Just to clarify my original issue (in case I didn’t explain it clearly):

  • The mixed configuration works fine for us:

    • MutableState cache = count-based (history.hostLevelCacheMaxSize)

    • Events cache = size-based (history.eventsHostLevelCacheMaxSizeBytes)

    • With GOMEMLIMIT set, memory stays stable and we don’t see OOM.

  • The problem happens when we switch to size-based limits for the MutableState cache as well. In the problematic setup we use:

    • history.cacheSizeBasedLimit: true

    • history.hostLevelCacheMaxSizeBytes: <value>

    • history.enableHostLevelEventsCache: true

    • history.eventsHostLevelCacheMaxSizeBytes: <value>

    • Under load, the history pod’s RSS keeps growing, appears to exceed the configured cache byte limits, and can even surpass GOMEMLIMIT, eventually getting OOM-killed.

So my question is specifically: why does the size-based limit for the MutableState cache not effectively bound memory in our case, while the count-based limit does? Are there any known caveats/bugs, additional shard-level settings, or metrics we should use to validate what’s happening?

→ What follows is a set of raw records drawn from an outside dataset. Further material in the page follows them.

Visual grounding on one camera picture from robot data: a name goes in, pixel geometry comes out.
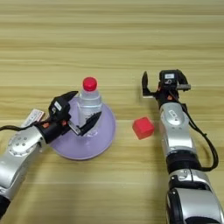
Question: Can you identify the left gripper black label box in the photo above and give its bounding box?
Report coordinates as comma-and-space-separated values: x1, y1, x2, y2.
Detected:
48, 95, 72, 123

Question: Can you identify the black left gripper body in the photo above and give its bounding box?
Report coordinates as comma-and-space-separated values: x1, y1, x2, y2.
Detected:
38, 118, 82, 144

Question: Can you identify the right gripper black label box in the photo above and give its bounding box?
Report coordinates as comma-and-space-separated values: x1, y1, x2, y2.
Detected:
158, 69, 180, 88

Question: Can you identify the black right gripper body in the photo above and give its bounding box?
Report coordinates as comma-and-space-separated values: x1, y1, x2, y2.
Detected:
153, 83, 193, 109

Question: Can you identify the small red white box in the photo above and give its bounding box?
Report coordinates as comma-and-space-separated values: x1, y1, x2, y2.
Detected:
20, 108, 46, 128

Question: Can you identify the red cube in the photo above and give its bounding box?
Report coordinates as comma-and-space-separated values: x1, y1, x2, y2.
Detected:
132, 116, 156, 140

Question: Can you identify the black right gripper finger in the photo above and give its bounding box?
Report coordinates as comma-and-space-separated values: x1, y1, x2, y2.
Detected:
141, 71, 156, 99
175, 69, 189, 86

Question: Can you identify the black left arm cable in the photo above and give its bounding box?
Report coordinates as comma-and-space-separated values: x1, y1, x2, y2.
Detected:
0, 121, 49, 132

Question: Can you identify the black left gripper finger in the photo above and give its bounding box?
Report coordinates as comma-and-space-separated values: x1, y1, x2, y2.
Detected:
55, 90, 79, 103
77, 111, 102, 137

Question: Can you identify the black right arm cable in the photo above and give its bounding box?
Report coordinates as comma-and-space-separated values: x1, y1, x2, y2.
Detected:
178, 99, 220, 172

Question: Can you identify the clear bottle with red cap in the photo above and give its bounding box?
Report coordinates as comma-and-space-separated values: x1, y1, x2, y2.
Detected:
76, 76, 103, 138

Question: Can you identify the lilac round plate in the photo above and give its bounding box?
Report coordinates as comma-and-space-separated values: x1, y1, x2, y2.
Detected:
48, 96, 117, 161

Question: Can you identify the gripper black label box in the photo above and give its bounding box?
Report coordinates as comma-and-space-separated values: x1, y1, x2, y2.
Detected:
158, 69, 180, 88
48, 95, 72, 123

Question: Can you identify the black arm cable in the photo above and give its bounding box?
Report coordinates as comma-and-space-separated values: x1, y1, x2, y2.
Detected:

Additionally, could you please confirm how to interpret the cache_usage metric:

  1. If a given cache type is configured with count-based limits, does cache_usage{cache_type="..."} report number of entries?

  2. If it is configured with size-based limits, does cache_usage{cache_type="..."} report bytes (capacity/size)?

If helpful, I can share:

  • cache_usage{cache_type="mutablestate"} and cache_usage{cache_type="events"} time series for both configs

  • history pod memory RSS / Go heap metrics (go_memstats_heap_*), plus workload characteristics (shards=2048, pod limit=5Gi, GOMEMLIMIT=3000Mi)

  • exact dynamic config + Temporal version (1.29.1)

Appreciate any guidance on what to check next or what additional data would be most useful for you to debug this.